Source material section start

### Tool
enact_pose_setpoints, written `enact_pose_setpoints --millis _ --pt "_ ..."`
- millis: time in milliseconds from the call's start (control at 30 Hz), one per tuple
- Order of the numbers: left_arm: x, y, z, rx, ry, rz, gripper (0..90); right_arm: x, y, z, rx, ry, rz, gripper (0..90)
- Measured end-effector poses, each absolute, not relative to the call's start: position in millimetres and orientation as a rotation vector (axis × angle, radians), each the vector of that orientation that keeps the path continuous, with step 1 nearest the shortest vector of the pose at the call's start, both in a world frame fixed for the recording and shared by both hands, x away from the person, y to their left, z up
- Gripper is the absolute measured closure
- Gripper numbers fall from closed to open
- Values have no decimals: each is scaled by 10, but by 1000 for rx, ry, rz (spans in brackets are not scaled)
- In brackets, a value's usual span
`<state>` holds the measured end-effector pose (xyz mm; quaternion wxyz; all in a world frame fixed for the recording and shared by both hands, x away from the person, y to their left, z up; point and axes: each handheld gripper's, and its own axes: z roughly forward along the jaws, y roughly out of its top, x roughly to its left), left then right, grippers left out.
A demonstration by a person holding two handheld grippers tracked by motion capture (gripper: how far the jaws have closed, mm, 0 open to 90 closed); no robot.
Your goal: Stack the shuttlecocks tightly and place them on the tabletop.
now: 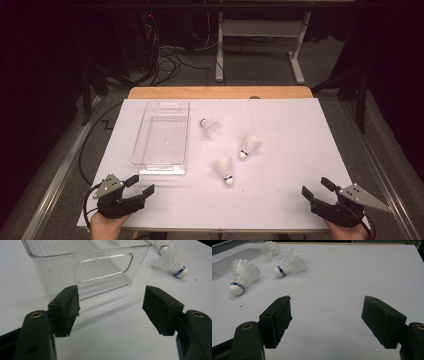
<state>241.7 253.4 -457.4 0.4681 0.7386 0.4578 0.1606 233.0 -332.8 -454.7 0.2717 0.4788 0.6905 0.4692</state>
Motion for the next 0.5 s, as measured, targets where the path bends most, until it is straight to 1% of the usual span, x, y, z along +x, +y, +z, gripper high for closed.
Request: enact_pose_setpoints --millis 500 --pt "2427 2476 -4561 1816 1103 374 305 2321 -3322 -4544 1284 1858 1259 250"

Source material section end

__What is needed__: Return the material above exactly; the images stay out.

__Expected output__:
### Tool
enact_pose_setpoints, written `enact_pose_setpoints --millis _ --pt "_ ..."`
- millis: time in milliseconds from the call's start (control at 30 Hz), one per tuple
- Order of the numbers: left_arm: x, y, z, rx, ry, rz, gripper (0..90); right_arm: x, y, z, rx, ry, rz, gripper (0..90)
- Measured end-effector poses, each absolute, not relative to the call's start: position in millimetres and orientation as a rotation vector (axis × angle, radians), each the vector of that orientation that keeps the path continuous, with step 1 nearest the shortest vector of the pose at the call's start, both in a world frame fixed for the recording and shared by both hands, x away from the person, y to their left, z up
- Gripper is the absolute measured closure
- Gripper numbers fall from closed to open
- Values have no decimals: each is scaled by 10, but by 1000 for rx, ry, rz (spans in brackets are not scaled)
- In brackets, a value's usual span
`<state>` holds the measured end-effector pose (xyz mm; quaternion wxyz; all in a world frame fixed for the recording and shared by both hands, x away from the person, y to their left, z up; point and axes: each handheld gripper's, and its own axes: z roughly forward along the jaws, y roughly out of its top, x roughly to its left), left then right, grippers left out.
A demonstration by a person holding two handheld grippers tracked by motion capture (gripper: how far the jaws have closed, mm, 0 open to 90 closed); no robot.
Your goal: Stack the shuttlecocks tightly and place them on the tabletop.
now: 
<state>241.7 253.4 -457.4 0.4681 0.7386 0.4578 0.1606 233.0 -332.8 -454.7 0.2717 0.4788 0.6905 0.4692</state>
Motion for the next 0.5 s, as measured, targets where the path bends most, until it is straight to 1% of the usual span, x, y, z along +x, +y, +z, gripper high for closed.
Request: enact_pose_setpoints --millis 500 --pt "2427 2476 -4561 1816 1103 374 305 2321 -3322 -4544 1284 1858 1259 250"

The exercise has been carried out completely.